Posted: Fri Sep 29, 2006 11:31 pm
by Aramanthus
Very true! My thought exactly!
Posted: Fri Sep 29, 2006 11:40 pm
by Aramanthus
He would have if he was alive to see the technology!
Posted: Fri Sep 29, 2006 11:45 pm
by Aramanthus
He would have thought of it! You know it!
Posted: Fri Sep 29, 2006 11:52 pm
by Aramanthus
Who knows. My Tardis is still broken!

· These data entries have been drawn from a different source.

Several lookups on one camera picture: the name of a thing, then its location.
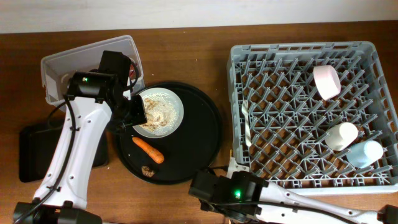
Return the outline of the rice and food scraps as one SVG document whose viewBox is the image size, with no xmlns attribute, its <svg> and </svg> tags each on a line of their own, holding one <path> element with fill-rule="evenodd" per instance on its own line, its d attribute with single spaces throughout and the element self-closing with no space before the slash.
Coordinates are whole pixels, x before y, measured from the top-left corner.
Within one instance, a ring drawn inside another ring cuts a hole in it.
<svg viewBox="0 0 398 224">
<path fill-rule="evenodd" d="M 155 136 L 171 133 L 178 126 L 180 112 L 171 97 L 165 93 L 152 93 L 143 97 L 147 117 L 139 126 Z"/>
</svg>

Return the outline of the grey plate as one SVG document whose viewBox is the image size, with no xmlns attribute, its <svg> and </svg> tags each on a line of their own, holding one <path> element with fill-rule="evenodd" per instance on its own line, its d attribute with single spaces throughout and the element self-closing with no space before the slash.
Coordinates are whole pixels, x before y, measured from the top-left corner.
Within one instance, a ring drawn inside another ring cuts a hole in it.
<svg viewBox="0 0 398 224">
<path fill-rule="evenodd" d="M 144 103 L 147 122 L 134 130 L 147 138 L 163 138 L 178 129 L 184 116 L 179 96 L 166 88 L 148 88 L 139 93 Z"/>
</svg>

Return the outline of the red snack wrapper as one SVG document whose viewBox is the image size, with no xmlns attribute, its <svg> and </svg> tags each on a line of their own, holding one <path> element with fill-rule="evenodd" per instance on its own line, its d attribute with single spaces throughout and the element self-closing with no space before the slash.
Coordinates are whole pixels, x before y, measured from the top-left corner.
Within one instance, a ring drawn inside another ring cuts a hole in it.
<svg viewBox="0 0 398 224">
<path fill-rule="evenodd" d="M 137 63 L 133 59 L 131 60 L 129 77 L 130 79 L 136 79 L 139 77 L 139 69 L 137 67 Z"/>
</svg>

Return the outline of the orange carrot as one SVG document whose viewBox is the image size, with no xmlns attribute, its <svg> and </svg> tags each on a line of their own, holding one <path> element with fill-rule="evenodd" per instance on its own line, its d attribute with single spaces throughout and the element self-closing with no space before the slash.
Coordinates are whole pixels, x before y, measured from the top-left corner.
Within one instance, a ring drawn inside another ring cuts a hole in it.
<svg viewBox="0 0 398 224">
<path fill-rule="evenodd" d="M 152 147 L 150 144 L 146 143 L 141 138 L 133 136 L 132 141 L 137 146 L 139 146 L 157 164 L 161 164 L 165 160 L 164 155 L 159 150 Z"/>
</svg>

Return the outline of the white plastic fork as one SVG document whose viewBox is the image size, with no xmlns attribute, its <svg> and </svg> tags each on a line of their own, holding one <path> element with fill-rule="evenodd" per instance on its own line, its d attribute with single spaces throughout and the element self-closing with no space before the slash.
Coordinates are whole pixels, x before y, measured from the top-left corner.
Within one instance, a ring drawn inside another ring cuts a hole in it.
<svg viewBox="0 0 398 224">
<path fill-rule="evenodd" d="M 249 113 L 248 113 L 248 100 L 243 100 L 241 112 L 244 116 L 244 135 L 245 135 L 245 143 L 247 147 L 251 147 L 251 133 L 249 126 Z"/>
</svg>

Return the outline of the small white cup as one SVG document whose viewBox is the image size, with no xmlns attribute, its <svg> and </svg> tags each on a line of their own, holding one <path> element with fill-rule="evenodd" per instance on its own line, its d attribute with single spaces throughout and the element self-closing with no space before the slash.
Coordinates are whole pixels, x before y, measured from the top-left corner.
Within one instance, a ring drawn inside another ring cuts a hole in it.
<svg viewBox="0 0 398 224">
<path fill-rule="evenodd" d="M 326 133 L 325 143 L 334 151 L 344 150 L 358 137 L 357 127 L 349 122 L 333 126 Z"/>
</svg>

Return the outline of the light blue plastic cup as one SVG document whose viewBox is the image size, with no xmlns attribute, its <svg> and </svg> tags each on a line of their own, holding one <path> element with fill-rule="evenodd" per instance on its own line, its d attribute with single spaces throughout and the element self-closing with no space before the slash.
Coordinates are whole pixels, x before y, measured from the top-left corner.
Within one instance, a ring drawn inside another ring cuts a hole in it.
<svg viewBox="0 0 398 224">
<path fill-rule="evenodd" d="M 383 147 L 381 144 L 369 140 L 349 147 L 346 158 L 351 165 L 357 168 L 365 168 L 380 159 L 382 155 Z"/>
</svg>

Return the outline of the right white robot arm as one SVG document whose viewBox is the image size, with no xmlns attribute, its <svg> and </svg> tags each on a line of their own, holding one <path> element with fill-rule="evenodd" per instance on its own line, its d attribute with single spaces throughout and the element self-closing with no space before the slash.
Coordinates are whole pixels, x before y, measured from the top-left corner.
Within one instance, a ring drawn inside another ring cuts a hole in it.
<svg viewBox="0 0 398 224">
<path fill-rule="evenodd" d="M 188 193 L 203 211 L 220 213 L 231 223 L 397 223 L 393 205 L 376 212 L 321 202 L 252 175 L 233 157 L 226 176 L 211 168 L 198 171 Z"/>
</svg>

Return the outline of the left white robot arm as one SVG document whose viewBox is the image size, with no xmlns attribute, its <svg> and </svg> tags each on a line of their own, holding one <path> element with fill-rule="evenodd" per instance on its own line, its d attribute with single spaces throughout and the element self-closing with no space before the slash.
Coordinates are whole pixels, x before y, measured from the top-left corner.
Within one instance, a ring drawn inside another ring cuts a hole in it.
<svg viewBox="0 0 398 224">
<path fill-rule="evenodd" d="M 87 190 L 98 144 L 107 126 L 121 131 L 147 121 L 143 100 L 131 96 L 136 65 L 121 52 L 105 50 L 99 67 L 69 79 L 62 133 L 48 171 L 30 203 L 17 203 L 14 223 L 97 223 L 86 211 Z"/>
</svg>

I can't ask him for awhile.
Posted: Sat Sep 30, 2006 10:19 am
by taalismn
Like Machivelli, he'd probably be appalled by some of the permutations of his teachings...especialy if such were used to undermine his own position....

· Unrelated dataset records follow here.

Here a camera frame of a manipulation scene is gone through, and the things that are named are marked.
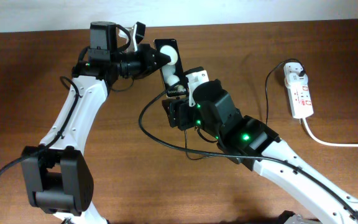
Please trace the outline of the black smartphone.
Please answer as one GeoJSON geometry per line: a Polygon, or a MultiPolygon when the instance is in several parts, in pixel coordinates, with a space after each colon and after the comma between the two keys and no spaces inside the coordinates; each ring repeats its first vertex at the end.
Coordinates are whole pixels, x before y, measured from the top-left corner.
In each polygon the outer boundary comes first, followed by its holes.
{"type": "Polygon", "coordinates": [[[168,62],[160,69],[167,98],[176,98],[188,94],[185,75],[176,39],[155,39],[154,45],[160,53],[168,55],[168,62]]]}

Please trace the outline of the white power strip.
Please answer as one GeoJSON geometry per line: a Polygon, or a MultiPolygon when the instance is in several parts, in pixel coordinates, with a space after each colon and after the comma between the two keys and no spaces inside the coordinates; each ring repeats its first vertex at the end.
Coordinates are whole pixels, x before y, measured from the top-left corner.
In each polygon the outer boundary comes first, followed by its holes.
{"type": "Polygon", "coordinates": [[[313,115],[314,111],[308,85],[292,86],[287,90],[293,118],[302,119],[313,115]]]}

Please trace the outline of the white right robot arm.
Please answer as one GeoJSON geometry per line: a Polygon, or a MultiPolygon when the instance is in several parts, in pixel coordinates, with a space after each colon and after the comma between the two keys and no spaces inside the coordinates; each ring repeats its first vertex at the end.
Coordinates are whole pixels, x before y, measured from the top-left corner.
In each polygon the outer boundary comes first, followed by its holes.
{"type": "Polygon", "coordinates": [[[219,80],[198,85],[186,98],[163,100],[170,125],[200,128],[236,164],[272,181],[321,223],[358,223],[358,199],[307,164],[274,130],[243,116],[219,80]]]}

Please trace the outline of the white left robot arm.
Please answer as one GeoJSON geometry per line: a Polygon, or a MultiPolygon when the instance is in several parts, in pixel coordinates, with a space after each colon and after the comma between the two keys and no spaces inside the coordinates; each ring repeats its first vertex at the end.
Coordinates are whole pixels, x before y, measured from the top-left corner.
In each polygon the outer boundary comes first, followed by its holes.
{"type": "Polygon", "coordinates": [[[89,45],[72,68],[69,94],[38,146],[27,146],[21,162],[29,203],[63,223],[107,223],[92,202],[94,180],[84,153],[94,119],[119,78],[138,80],[178,61],[172,47],[142,43],[145,25],[126,29],[114,22],[90,24],[89,45]]]}

(Face it, good ol' Machi would be cut to chunk-sized bait by the modern refined neo-yuppie and spin-doctor crowd)
Posted: Sun Oct 01, 2006 4:25 am
by Aramanthus
That's very true!
Posted: Mon Oct 02, 2006 7:28 pm
by Aramanthus
And how people have twisted their ideas over the time since they lived.
Posted: Tue Oct 03, 2006 3:44 pm
by taalismn
PLus circumstances have changed.....Machivelli's feudal mindset with devotion to a city, or a neighborhood, or a particular family may suffer in its application to a larger scale, such as a national party, where the potential for damage can quickly go out of control....
Sun Tzu probably had the right of it with regards to military matters, since not much as changed with regard to the prosecution of combat, but I wonder what he'd make of the 'war' of public opinion, that can do as much damage, or perhaps more, than an actual battle between armies....Pity our Italian and our Chinese could not have met....that might have been an interesting conversation(provided either deigned to talk with the other...Sun Tzu was probably the classier of the two, while Machivelli was a station-seeking weasal).
Posted: Tue Oct 03, 2006 8:08 pm
by Aramanthus
If he had time to study it, he might think it still fit with his ideas.
Posted: Wed Oct 04, 2006 1:53 pm
by taalismn
darkmax wrote:Actually humans never learn. We always make the same mistakes and always recycle the same ideas.
"Everything of significance has had its precedent in human history before the first lunar landing."---H. Beam Piper(Space Viking)
Posted: Wed Oct 04, 2006 2:14 pm
by taalismn
darkmax wrote:hmm... even the lunar landing wasn't new at all!
You could look for precedent in BeeBee's diving expeditions, or the first scuba-divers on independent life support, setting foot on the ocean's bottom.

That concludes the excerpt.